* **Your task**:
From the listing below, pick out each line with the word "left".

* **Dataset section**:
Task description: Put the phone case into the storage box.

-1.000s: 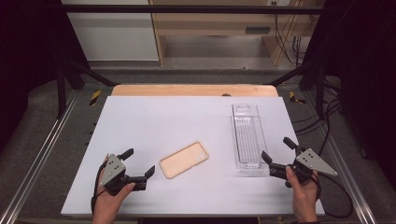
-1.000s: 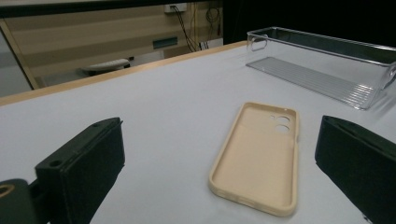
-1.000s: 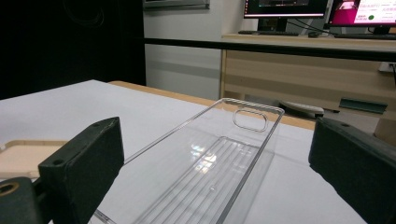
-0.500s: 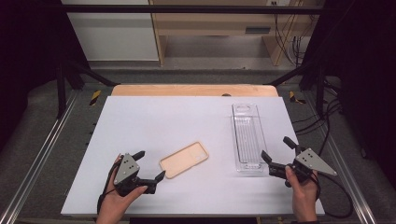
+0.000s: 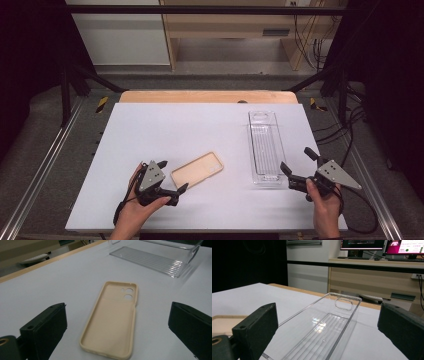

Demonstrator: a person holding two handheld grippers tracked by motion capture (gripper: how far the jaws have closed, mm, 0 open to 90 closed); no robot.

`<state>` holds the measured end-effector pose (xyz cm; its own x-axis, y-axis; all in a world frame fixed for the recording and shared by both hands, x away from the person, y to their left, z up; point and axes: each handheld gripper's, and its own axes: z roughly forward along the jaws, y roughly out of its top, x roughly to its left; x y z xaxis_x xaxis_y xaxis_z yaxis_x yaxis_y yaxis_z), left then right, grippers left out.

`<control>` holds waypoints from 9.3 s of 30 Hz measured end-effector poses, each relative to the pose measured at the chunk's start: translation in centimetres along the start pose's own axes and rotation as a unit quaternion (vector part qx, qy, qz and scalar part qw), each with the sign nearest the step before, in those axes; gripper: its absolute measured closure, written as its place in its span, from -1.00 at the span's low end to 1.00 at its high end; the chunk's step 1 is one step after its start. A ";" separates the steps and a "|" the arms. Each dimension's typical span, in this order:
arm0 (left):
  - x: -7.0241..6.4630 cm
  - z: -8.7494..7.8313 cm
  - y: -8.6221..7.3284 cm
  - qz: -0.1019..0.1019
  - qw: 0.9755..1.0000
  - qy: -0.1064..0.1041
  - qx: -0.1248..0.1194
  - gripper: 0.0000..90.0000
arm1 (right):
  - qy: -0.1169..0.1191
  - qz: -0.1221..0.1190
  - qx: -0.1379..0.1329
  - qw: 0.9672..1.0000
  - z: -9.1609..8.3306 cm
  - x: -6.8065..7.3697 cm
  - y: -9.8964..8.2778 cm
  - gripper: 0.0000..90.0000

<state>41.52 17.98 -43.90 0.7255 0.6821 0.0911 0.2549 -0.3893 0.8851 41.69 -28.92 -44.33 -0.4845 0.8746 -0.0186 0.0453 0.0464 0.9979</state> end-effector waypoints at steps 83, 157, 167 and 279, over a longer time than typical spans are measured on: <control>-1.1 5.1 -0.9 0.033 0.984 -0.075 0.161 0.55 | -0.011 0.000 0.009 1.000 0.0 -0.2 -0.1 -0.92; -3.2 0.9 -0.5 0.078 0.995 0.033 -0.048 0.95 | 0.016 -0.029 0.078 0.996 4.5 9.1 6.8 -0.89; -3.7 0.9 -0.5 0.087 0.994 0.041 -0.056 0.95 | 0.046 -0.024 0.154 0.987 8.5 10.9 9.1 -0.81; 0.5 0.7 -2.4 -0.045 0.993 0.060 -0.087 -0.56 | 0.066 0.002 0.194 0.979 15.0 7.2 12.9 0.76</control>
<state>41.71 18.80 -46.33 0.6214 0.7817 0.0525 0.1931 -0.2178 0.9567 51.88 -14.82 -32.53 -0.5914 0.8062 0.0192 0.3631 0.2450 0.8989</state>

* **Your solution**:
`<state>` holds the measured end-effector pose (xyz cm; its own x-axis, y-axis; all in a world frame fixed for the recording and shared by both hands, x away from the person, y to their left, z up; point and axes: each handheld gripper's, and its own axes: z roughly forward along the jaws, y roughly out of its top, x roughly to its left; x y z xaxis_x xaxis_y xaxis_z yaxis_x yaxis_y yaxis_z), left then right, grippers left out.
arm0 (left):

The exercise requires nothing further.